Вытащив сети, рыбаки обнаруживают среди извивающихся краснобородок человека в заплесневелом, поросшем морской травой платье.
— Человек-рыба! Человек-рыба! — кричат они.
— Никакой не человек-рыба, а просто Гуди-Юсуф! — говорит их старшина. — Это Гуди-Юсуф, я его знаю.
В самом деле, имя Гуди-Юсуф было одним из тех, которыми называли Гурдулу у магометанских кухонь, когда он, сам того не замечая, переходил фронт и оказывался в султанском стане. Старшина рыбачьей артели служил солдатом в мавританском войске на Испанской земле; помня телесную крепость и душевную податливость Гурдулу, он взял знакомца к себе, чтобы сделать из него ловца устриц.
Однажды вечером рыбаки, и Гурдулу среди них, сидели на камнях марокканского побережья и по одной вскрывали выловленных устриц; вдруг из воды вынырнул султан, потом весь шлем, потом панцирь — словом, весь доспех, который шаг за шагом вышел на берег.
— Человек-омар, человек-омар! — кричат рыбаки и, разбежавшись в страхе, прячутся за утесами.
— Никакой не человек-омар, — говорит Гурдулу, — а мой господин. Небось устали до смерти, рыцарь! Всю дорогу пешком!
— Я нисколько не устал, — отвечает Агилульф. — А ты что здесь делаешь?
— Мы ищем жемчуг для султана, — вмешивается отставной солдат. — Он каждый вечер должен дарить очередной жене новую жемчужину.

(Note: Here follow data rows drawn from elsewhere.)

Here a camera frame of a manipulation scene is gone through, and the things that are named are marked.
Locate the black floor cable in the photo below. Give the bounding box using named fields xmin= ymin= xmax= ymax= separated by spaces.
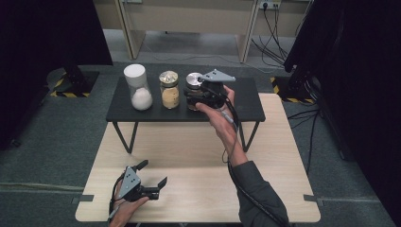
xmin=305 ymin=110 xmax=321 ymax=176
xmin=287 ymin=108 xmax=321 ymax=121

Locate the person's left hand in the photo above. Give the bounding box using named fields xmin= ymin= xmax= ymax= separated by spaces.
xmin=108 ymin=182 xmax=150 ymax=227

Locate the black curtain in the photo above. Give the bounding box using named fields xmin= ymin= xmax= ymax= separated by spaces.
xmin=0 ymin=0 xmax=113 ymax=149
xmin=283 ymin=0 xmax=401 ymax=227

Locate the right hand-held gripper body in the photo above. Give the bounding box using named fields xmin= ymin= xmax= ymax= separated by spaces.
xmin=197 ymin=68 xmax=237 ymax=110

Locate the silver-lid seasoning jar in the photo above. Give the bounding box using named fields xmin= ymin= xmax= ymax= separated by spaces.
xmin=183 ymin=72 xmax=205 ymax=112

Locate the white-lid jar of white powder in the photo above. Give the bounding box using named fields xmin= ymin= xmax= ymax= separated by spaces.
xmin=123 ymin=63 xmax=154 ymax=112

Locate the thin white floor cable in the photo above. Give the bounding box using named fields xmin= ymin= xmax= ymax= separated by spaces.
xmin=140 ymin=41 xmax=285 ymax=75

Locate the grey floor tape strip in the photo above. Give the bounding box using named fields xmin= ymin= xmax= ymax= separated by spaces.
xmin=0 ymin=182 xmax=85 ymax=193

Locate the beige desk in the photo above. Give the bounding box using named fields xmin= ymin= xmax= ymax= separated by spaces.
xmin=92 ymin=0 xmax=313 ymax=64

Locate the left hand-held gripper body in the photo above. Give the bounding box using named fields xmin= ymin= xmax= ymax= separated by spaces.
xmin=117 ymin=166 xmax=161 ymax=202

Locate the bundle of black cables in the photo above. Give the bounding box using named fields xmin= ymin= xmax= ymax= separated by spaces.
xmin=251 ymin=3 xmax=311 ymax=69

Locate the black desktop shelf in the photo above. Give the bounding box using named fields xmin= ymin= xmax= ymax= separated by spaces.
xmin=105 ymin=76 xmax=267 ymax=155

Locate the hand-held gripper cable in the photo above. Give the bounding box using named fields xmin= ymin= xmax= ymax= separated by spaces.
xmin=206 ymin=84 xmax=292 ymax=227
xmin=108 ymin=174 xmax=127 ymax=223

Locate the white power strip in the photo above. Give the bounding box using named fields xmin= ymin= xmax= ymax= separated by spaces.
xmin=258 ymin=0 xmax=282 ymax=10

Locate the grey tape piece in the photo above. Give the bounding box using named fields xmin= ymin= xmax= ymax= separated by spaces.
xmin=71 ymin=194 xmax=95 ymax=204
xmin=303 ymin=194 xmax=325 ymax=206

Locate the gold-lid jar of yellow powder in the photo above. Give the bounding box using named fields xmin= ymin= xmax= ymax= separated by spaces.
xmin=158 ymin=70 xmax=181 ymax=110

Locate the left hand-held gripper cable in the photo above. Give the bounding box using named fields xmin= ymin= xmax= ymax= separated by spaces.
xmin=108 ymin=174 xmax=127 ymax=223

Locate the person's right hand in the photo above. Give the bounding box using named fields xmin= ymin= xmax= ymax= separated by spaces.
xmin=195 ymin=84 xmax=250 ymax=167

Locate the right hand-held gripper cable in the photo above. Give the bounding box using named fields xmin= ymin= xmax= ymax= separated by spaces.
xmin=206 ymin=84 xmax=292 ymax=227

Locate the striped black stand base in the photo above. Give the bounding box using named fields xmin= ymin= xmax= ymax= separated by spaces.
xmin=270 ymin=67 xmax=318 ymax=105
xmin=46 ymin=64 xmax=100 ymax=98

Султан еженощно посещал одну из жен, коих было у него триста шестьдесят пять, так что на долю каждой приходилось одно посещение в год. И каждой султан имел обыкновение дарить жемчужину, поэтому всякий день купцы должны были поставлять ему новенькую. Поскольку в тот день запас у купцов исчерпался, они обратились к рыбакам, чтобы те достали жемчуг за любую цену.

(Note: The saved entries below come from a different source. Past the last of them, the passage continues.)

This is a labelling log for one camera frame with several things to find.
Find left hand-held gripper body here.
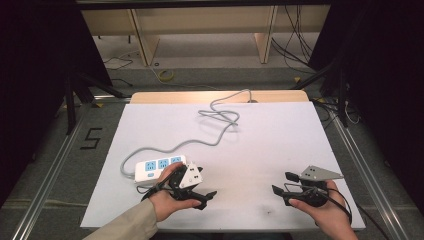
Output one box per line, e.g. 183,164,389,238
168,162,204,203

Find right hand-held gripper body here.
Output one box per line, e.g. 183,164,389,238
282,165,345,209

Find white power strip blue sockets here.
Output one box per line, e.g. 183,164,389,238
133,154,188,185

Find person's right hand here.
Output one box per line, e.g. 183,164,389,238
288,179,355,234

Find person's left hand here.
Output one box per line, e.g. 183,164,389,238
148,162,203,223

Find white table sheet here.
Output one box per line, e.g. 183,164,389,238
79,100,367,231

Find black metal stand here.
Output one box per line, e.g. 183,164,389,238
63,70,132,135
292,58,350,128

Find yellow tape roll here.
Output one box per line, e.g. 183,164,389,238
157,68,175,83

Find black curtain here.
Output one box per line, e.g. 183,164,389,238
0,0,114,208
308,0,424,216

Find grey power strip cable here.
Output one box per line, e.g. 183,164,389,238
119,88,253,180

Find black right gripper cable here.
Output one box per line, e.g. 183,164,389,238
318,186,391,240

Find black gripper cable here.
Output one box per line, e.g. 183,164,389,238
135,179,176,203
318,186,391,240

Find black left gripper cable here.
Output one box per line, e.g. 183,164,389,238
135,179,176,203

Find aluminium floor rail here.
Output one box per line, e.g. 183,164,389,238
11,103,94,240
328,108,412,240

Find bundle of black floor cables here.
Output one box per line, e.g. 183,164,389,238
270,4,318,73

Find light wooden desk frame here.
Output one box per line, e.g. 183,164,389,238
80,4,332,67

— Вы так ловко умеете ходить по дну морскому, — обратился отставной солдат к Агилульфу, — почему бы вам не присоединиться к нашему промыслу?

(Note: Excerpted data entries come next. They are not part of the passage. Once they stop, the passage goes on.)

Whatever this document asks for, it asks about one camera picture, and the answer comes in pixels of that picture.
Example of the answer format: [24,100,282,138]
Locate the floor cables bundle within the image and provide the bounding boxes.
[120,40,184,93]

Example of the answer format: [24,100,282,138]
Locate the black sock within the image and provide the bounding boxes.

— Рыцарь не присоединяется ни к чему, что предпринимается ради заработка, тем более врагами его веры. Благодарю вас, язычник, за то, что вы спасли и не дали умереть с голоду моему оруженосцу, но на то, что ваш султан не сможет этой ночью подарить жемчужину триста шестьдесят пятой жене, мне наплевать в высшей степени.
— Зато нам не наплевать, потому что нас возьмут в палки, — сказал рыбак. — Сегодняшняя брачная ночь не такая, как все. Она отдана новой жене, которую султан посетит впервые. Ее купили почти год назад у пиратов, но своей очереди она ждала до сего дня. Султану неприлично предстать перед нею с пустыми руками, тем более что речь идет о женщине вашей веры, да к тому же королевского рода: Софронии Шотландской, которую привезли в Марокко рабыней и сразу предназначили для сераля нашего монарха.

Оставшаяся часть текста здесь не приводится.